Try it: Drop the images; return everything else in the listing below exactly.

Given material:
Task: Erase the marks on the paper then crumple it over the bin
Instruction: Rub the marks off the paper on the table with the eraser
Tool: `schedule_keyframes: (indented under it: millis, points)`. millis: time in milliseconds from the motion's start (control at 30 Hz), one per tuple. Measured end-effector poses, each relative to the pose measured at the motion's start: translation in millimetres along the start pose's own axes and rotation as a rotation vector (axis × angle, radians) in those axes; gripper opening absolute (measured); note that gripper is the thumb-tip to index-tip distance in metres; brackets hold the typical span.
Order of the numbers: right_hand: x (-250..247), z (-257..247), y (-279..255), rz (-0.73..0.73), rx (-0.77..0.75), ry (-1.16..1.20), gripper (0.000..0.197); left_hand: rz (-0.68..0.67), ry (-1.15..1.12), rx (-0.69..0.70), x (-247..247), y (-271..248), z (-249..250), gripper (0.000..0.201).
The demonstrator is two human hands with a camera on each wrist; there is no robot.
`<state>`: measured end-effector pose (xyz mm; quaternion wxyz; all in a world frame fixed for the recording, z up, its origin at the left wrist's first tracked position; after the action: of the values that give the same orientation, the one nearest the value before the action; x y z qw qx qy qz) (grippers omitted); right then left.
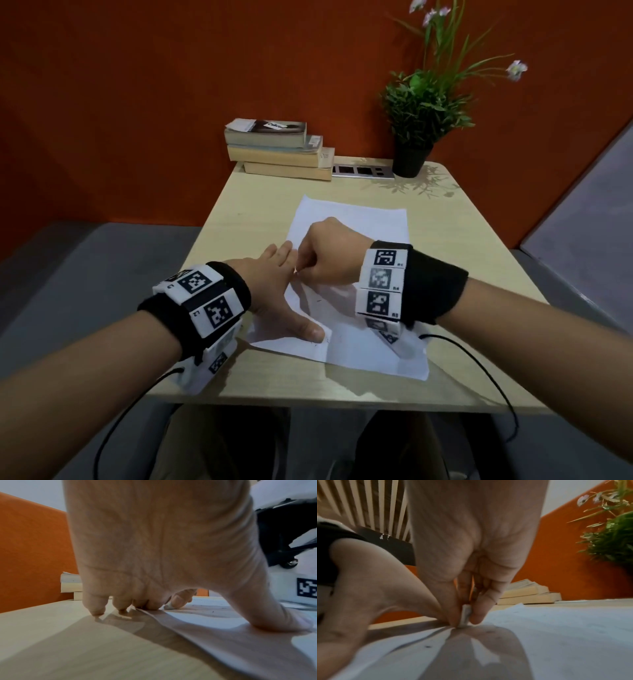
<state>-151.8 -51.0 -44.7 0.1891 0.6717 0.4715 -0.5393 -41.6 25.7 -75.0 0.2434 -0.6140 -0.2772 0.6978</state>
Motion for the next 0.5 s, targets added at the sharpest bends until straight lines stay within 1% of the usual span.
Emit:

Reply:
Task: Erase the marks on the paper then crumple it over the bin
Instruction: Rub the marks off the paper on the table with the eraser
Tool: `schedule_keyframes: (indented under it: millis, points)`. millis: time in milliseconds from the motion's start (control at 30 Hz), one per tuple. Measured end-effector poses, each relative to the pose measured at the motion's start: translation in millimetres along the start pose's own axes and rotation as a rotation vector (axis × angle, radians) in those axes; gripper opening absolute (measured); note that gripper is the thumb-tip to index-tip distance in metres; brackets hold the typical span.
Order of the numbers: right_hand: x (-250..247), z (-257..247), y (-279..255), rz (-0.73..0.73), rx (-0.77..0.75), ry (-1.16..1.20), gripper (0.000..0.197); left_hand: rz (-0.68..0.67), ry (-1.15..1.12), rx (-0.69..0.70), x (-247..247), y (-271..248), z (-249..250), gripper (0.000..0.201).
The demonstrator is two human hands with a camera on each wrist; there is no robot.
`<state>`: measured end-effector pose (xyz mm; quaternion wxyz; all in a world frame fixed for the recording, z up, its origin at the left wrist's first tracked position; after the action: of the values that give the same orientation, the one nearest the value before the action; x y z qw qx qy qz) (grippers omitted); right then left.
<state>-151.8 -51.0 -44.7 0.1891 0.6717 0.4715 -0.5393 -41.6 25.7 -75.0 0.2434 -0.6140 -0.2772 0.6978</state>
Motion for the next 0.5 s, targets added at the sharpest bends until straight lines stay within 1% of the usual span.
Emit:

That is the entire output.